## Exercise prompt
Every line of the data, first to last, must be written out unchanged.
___ Material provided
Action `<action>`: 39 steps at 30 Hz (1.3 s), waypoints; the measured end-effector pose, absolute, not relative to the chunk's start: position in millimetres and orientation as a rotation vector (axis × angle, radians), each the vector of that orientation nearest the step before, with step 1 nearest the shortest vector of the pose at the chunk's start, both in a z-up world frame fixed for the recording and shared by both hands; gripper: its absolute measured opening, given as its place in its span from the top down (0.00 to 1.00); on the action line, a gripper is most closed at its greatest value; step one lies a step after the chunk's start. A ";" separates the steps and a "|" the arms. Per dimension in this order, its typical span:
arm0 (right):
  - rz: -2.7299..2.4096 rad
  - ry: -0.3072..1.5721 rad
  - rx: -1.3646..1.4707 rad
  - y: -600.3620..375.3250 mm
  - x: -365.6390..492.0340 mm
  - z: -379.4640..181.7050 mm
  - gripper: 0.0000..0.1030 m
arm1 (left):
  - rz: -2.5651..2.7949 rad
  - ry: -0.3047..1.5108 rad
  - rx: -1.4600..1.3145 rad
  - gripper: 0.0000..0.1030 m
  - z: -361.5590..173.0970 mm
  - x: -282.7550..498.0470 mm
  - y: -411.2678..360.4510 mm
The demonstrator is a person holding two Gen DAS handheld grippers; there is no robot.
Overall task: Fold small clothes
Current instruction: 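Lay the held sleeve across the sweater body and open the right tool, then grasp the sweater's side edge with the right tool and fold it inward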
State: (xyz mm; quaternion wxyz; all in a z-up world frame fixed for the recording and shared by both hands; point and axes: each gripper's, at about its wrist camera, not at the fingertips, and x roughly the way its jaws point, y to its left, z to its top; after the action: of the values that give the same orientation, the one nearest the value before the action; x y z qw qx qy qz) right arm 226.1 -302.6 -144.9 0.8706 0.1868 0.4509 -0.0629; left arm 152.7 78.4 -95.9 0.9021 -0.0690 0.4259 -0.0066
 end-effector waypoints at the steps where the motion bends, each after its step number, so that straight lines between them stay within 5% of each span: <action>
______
## Reply
Action `<action>`: 39 steps at 30 Hz (1.3 s), waypoints; the measured end-effector pose, absolute, not relative to the chunk's start: position in millimetres and orientation as a rotation vector (axis × angle, radians), each the vector of that orientation nearest the step before, with step 1 nearest the shortest vector of the pose at the chunk's start, both in a z-up world frame fixed for the recording and shared by both hands; gripper: its absolute measured opening, given as its place in its span from the top down (0.00 to 1.00); on the action line, a gripper is most closed at its greatest value; step one lies a step after the chunk's start. A ";" separates the steps and a "|" the arms. Per dimension in this order, its typical span:
arm0 (right):
  - rz: -2.7299..2.4096 rad
  - ry: -0.3072..1.5721 rad
  - rx: -1.3646..1.4707 rad
  - y: -600.3620..375.3250 mm
  - x: -365.6390..492.0340 mm
  - z: -379.4640..181.7050 mm
  - gripper: 0.0000..0.1030 m
arm1 (left):
  - rz: -2.5651..2.7949 rad
  - ry: -0.3047..1.5108 rad
  - rx: -1.4600..1.3145 rad
  - gripper: 0.0000..0.1030 m
  - z: -361.5590..173.0970 mm
  - x: -282.7550..498.0470 mm
  - y: -411.2678..360.4510 mm
The demonstrator is a person holding two Gen DAS handheld grippers; there is no robot.
Overall task: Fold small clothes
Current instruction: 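Lay the held sleeve across the sweater body and open the right tool, then grasp the sweater's side edge with the right tool and fold it inward
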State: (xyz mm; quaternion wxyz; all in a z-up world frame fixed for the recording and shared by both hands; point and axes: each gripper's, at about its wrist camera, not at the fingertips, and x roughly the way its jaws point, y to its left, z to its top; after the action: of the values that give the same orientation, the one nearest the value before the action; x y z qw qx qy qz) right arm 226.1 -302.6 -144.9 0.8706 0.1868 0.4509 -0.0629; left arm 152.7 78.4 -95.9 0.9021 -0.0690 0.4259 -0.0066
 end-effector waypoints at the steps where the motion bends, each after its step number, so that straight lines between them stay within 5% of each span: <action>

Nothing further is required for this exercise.